The average length of a root word in European languages is roughly 5. I'm assuming there wouldn't be single-letter words, so I'm going to use a window size between 2 and 5. I'm generating all the n-grams between 2 and 5, not just 2 or 5, because as the user enters more and more letters, the n-grams will change. For example, if the user enters "tes" we can match "test" but if the user enters "test" we can match "test" as well. We can generate all the n-grams of the query and the document and check if any of them match.

def n_grams(document, min_n: 2, max_n: 5)
  words = document.split
  # This will store the n-gram and the number of times it appears in the document.
  terms = []
  words.each do |word|
    # the word can be smaller than the max window size so we take the minimum.
    max_window_size = [max_n, word.length].min
    # for every window size take a substring and add it to the terms.
    (min_n..max_window_size).each do |window_size|
      terms << word[...window_size]
    end
  end
  terms
end
Enter fullscreen mode Exit fullscreen mode

Since we changed the way we look at the smallest element of a document, we also need to change the way we defined relevance and importance methods.

def importance(term, documents)
  number_of_documents = documents.count
  number_of_documents_containing_term = documents.count { |document| n_grams(document).include?(term) }
  Math.log((number_of_documents + 1) / (number_of_documents_containing_term + 1).to_f)
end

def relevance(query, document, documents)
  number_of_terms = n_grams(document).count
  query_terms = n_grams(query)
  query_terms
    .map { |term| n_grams(document).count(term) * importance(term, documents) }
    .sum / number_of_terms.to_f
end
Enter fullscreen mode Exit fullscreen mode

Not much has changed. Instead of using words, we're using terms/n-grams.

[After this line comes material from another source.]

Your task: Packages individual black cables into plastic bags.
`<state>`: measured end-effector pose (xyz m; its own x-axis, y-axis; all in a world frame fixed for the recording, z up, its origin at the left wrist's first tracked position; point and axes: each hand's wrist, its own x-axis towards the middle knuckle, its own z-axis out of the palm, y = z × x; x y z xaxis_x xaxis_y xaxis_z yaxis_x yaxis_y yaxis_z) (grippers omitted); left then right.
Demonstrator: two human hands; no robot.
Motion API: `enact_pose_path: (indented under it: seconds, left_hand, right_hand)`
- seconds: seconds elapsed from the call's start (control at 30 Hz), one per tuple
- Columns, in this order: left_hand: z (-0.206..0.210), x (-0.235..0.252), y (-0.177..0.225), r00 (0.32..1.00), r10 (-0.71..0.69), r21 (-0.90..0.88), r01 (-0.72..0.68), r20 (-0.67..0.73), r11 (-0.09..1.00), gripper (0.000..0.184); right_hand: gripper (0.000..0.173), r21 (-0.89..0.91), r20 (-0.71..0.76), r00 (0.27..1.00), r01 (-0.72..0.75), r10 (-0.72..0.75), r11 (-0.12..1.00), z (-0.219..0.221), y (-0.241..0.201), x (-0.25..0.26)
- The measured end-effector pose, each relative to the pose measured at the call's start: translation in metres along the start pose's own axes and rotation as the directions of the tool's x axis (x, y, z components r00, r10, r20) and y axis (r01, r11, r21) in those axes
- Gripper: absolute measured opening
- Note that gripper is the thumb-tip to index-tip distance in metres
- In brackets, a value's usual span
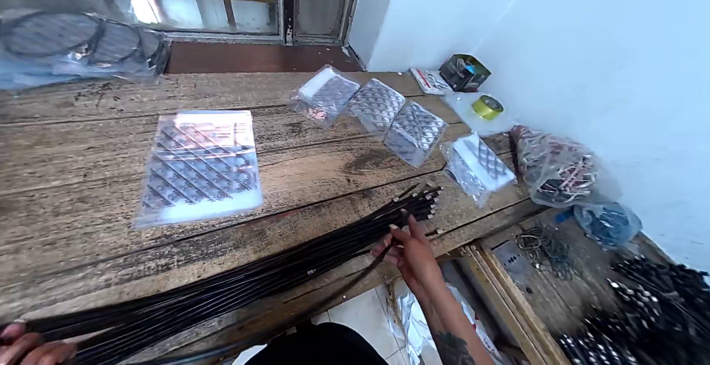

One last thing is to remove punctuation from the documents and the query. We can do this by using a regular expression. Luckily, Ruby has a very short way of doing this with a regex.

def clean(document)
  document.gsub(/[[:punct:]]/, " ")
end
Enter fullscreen mode Exit fullscreen mode

Full Engine

Let's put the pieces together and build a full search engine.

The API could look like this:

search_engine = SearchEngine.new
search_engine.add_document("first_document", "Peter,\n\nI'm going to need those TPS reports on my desk first thing tomorrow! And clean up your desk!\n\nLumbergh")
search_engine.add_document("second_document", "Everyone,\n\nM-m-m-m-my red stapler has gone missing. H-h-has a-an-anyone seen it?\n\nMilton")
search_engine.add_document("third_document", "Peter,\n\nYeah, I'm going to need you to come in on Saturday. Don't forget those reports.\n\nLumbergh")

results = search_engine.search("tps repor")
puts results
<<-OUTPUT
[
  { :name => "first_document", :relevance => SCORE_1, :content => "Peter,\n\nI'm going to need those TPS reports on my desk first thing tomorrow! And clean up your desk!\n\nLumbergh" },
  { :name => "third_document",  :relevance => SCORE_2, :content => "Peter,\n\nYeah, I'm going to need you to come in on Saturday. Don't forget those reports.\n\nLumbergh" }
]
OUTPUT
Enter fullscreen mode Exit fullscreen mode

where SCORE_1 should be higher than SCORE_2 and the documents should be sorted by relevance.

Here is the full implementation:

class SearchEngine
  def initialize
    @documents = []
  end

  def add_document(name, document)
    @documents << { name: name, content: clean(document) }
  end

  def search(query)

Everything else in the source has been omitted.